How one becomes a saint
According to the Canon Law 1187, of the Catholic Church, the process of Sainthood starts after the death of that individual. In other words, a living person cannot be a saint.
It involves the opening of the Cause of Beatification and ends with the Canonisation when the Pope declares them Servant of God later Venerable after Beatification and lastly Canonisation after which they are declared saints.
However, exemplary life that is adorable can also lead to the rewarding by miracles performed through that person.

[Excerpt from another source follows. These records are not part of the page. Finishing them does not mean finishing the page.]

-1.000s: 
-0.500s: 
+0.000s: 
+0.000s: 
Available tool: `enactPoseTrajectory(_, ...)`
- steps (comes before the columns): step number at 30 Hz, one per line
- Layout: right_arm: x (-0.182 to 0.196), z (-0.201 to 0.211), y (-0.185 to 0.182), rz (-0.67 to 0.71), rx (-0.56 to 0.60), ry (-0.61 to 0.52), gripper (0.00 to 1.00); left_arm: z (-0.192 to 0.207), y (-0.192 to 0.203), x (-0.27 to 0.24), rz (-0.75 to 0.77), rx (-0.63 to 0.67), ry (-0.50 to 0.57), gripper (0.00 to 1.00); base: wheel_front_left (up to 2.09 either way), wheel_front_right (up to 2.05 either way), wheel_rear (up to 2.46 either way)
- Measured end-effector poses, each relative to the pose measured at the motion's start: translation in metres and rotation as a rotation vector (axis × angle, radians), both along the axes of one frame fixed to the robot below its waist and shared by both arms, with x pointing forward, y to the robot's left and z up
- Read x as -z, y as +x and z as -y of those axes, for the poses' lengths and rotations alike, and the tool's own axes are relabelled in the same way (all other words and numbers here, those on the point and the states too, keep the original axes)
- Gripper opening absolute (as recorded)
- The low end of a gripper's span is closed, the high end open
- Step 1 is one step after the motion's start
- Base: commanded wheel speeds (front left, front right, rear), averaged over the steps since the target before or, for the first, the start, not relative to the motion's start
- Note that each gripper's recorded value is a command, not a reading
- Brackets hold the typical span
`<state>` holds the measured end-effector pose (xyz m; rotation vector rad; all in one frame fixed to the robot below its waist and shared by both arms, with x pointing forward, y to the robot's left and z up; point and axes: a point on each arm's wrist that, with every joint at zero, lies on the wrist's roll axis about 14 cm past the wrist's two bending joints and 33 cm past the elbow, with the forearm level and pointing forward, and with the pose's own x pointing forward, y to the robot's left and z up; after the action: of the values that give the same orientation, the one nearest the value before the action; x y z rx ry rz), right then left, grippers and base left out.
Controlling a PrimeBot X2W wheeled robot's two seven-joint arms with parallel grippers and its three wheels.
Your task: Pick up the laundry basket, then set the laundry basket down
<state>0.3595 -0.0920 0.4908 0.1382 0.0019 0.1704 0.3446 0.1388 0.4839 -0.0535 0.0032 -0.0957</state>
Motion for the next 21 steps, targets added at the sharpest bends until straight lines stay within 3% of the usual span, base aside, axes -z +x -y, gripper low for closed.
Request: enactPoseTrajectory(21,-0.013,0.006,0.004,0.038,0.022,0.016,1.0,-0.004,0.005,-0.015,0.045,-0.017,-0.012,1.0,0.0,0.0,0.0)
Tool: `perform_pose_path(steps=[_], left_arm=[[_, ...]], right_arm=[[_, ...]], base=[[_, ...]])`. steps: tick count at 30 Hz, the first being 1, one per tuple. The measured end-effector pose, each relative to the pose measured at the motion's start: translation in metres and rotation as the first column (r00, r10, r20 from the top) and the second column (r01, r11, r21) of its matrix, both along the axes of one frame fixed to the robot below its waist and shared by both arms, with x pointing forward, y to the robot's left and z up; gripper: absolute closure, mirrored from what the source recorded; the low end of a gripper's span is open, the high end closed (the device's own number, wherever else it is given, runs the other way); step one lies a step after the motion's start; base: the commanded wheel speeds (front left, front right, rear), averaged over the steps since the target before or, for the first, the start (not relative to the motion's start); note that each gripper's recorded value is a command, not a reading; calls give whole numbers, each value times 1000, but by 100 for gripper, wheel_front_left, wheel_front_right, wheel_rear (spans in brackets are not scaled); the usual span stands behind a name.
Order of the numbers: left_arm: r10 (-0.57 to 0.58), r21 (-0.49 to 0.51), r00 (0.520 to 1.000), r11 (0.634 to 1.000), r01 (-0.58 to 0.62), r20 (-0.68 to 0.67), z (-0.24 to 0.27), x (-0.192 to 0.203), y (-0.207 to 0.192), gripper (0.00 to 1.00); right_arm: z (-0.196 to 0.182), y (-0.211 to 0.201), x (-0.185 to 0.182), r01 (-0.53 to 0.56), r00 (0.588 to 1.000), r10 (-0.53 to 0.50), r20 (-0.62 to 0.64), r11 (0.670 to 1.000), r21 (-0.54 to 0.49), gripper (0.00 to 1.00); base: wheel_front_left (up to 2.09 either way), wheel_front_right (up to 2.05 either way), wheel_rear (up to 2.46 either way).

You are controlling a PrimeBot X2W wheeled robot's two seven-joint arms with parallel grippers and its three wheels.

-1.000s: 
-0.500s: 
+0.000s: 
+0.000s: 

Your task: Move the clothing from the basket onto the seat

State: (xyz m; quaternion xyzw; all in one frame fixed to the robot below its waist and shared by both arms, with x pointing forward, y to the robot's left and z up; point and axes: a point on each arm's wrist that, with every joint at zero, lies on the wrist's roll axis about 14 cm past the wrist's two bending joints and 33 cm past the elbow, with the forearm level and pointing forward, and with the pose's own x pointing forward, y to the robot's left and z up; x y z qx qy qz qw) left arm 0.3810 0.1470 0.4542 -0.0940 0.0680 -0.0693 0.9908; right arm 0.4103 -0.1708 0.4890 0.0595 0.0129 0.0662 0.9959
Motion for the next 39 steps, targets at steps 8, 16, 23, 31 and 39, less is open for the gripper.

If miracles happen through such people, the Bishop of the diocese where that person lived or died informs the Vatican and the process to document evidence starts. If the team of experts and the Congregation of Causes of Saints investigates and approves, the Pope issues a decree proclaiming them Saints.
case of John Paul II
John Paul II’s cause for canonisation commenced in 2005 one month after his death with the traditional five-year waiting period waived. On December 19, 2009, John Paul II was proclaimed Venerable by his successor Pope Benedict XVI and was beatified on 1 May 2011 after the Congregation for the Causes of Saints attributed one miracle to him, the healing of a French nun from Parkinson’s disease.
A second miracle, attributed to the late pope, was approved on July 2 2013 and confirmed by Pope Francis two days later. John Paul II was canonised on April 27, 2014, alongside Pope John XXIII. Like John XXIII, his feast day is not celebrated on the date of his death as is usual, but on the anniversary of his papal inauguration, October 22, 1978.